The best method for conducting the study would involve the use of a case study. Since this would be a group, setting, the case study method would allow the researcher to conduct in-depth investigations. Case studies offer the researcher an opportunity to use various data gathering sources like interviews, and observations (Halligan & Marshall, 2013). In order for the researcher to conduct an in-depth study of the subjects, the case study would offer an effective method for data gathering. The researcher would manage to immerse him/herself into the group or could make observations as the participants attend their quit smoking classes. Being a participant would allow the other participants to open up to the researcher more easily. Since the classes mostly consist of around 20 people, this makes it a small number and easy for the researcher to deal with. A case study method would ensure that the researcher manages to study each participant and establishes the subject's life, and history (Huitema, 2011). The information gathered would allow the researcher to understand the background of the subject and understand why they begun smoking. The reason behind their desire to quit smoking would also be discovered using case study. The possibility that the case study could be generalized for all the subject's is not possible. This ensures that the researcher cannot lie regarding either of the subject. The researcher would have to conduct an analysis for each of the subject's. The researcher could immerse him/herself into the group and carry out individual interviews. This would offer the researcher first-hand information, which is vital for data gathering. The study carried out would be a prospective study since the subjects would be a group of people and the researcher would be observing the subjects in order to establish outcomes.

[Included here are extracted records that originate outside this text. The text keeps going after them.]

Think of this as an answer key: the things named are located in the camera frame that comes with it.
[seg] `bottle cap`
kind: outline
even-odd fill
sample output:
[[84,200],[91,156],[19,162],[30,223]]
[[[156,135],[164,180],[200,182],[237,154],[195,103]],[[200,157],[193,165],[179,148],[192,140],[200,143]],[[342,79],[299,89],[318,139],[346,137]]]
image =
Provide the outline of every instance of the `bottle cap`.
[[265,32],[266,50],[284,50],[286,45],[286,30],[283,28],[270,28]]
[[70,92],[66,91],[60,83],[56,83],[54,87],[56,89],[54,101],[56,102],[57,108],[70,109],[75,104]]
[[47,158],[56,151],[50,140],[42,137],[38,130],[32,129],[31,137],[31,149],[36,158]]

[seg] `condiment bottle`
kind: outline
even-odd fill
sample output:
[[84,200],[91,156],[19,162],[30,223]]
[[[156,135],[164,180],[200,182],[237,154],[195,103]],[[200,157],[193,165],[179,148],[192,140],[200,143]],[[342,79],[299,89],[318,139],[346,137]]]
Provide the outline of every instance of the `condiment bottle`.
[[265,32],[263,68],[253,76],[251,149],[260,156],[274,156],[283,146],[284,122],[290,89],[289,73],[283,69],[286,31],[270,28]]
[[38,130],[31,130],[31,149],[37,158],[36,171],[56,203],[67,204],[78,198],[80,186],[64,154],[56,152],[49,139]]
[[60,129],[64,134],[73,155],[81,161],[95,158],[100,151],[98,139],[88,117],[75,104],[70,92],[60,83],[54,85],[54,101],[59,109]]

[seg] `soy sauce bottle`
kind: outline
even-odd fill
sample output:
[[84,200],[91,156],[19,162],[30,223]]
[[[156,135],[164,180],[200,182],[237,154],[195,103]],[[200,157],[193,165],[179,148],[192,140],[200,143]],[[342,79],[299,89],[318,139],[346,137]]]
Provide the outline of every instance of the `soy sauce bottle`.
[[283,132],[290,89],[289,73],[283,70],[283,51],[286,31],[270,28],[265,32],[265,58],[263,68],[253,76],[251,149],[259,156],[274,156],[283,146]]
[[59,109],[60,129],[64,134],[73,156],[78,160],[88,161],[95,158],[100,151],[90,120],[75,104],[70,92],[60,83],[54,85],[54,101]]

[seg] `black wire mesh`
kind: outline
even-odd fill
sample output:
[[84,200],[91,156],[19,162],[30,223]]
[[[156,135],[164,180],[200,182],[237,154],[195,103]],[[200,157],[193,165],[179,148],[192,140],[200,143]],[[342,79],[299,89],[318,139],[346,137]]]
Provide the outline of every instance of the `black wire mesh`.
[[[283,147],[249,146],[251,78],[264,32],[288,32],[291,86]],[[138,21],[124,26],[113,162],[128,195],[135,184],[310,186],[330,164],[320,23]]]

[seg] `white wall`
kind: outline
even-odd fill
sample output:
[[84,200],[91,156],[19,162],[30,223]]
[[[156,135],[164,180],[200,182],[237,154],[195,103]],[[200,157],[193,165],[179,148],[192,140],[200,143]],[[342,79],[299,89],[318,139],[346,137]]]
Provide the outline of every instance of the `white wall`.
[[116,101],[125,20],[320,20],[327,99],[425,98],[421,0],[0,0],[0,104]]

Strengths and weaknesses of case studies

Case studies will provide the researcher with detailed information regarding the subjects. Qualitative data would be gathered, and the data would be rich in information that would assist the researcher tremendously (Popil, 2011). The quality of information gathered would determine the results and conclusions arrived at by the researcher. Another strength is that case studies would offer insights to assist further research. The researcher could offer information that other researchers can build upon in future research of similar subjects. It is not possible to make observations of such a class without immersing oneself amongst the group. Using the case study method the researcher receives a great opportunity to study subjects. The classes are considered impractical situations that are sometimes considered unethical. There is no possibility to investigate the case study in a controlled environment. By observing the subjects in their natural setting, the researcher can determine the outcomes in an unbiased manner. Case studies are used in exploratory research, which assist the researcher to generate new ideas. The researcher is given a chance to demonstrate how different aspects of the subject's life are all interrelated. The case study will provide incredibly detailed information regarding the subjects because the study would last over several months or years. Using a case study the researcher can gather information regarding rare cases. In most cases, the case study would involve data gathering where there are no large sample of similar subjects available.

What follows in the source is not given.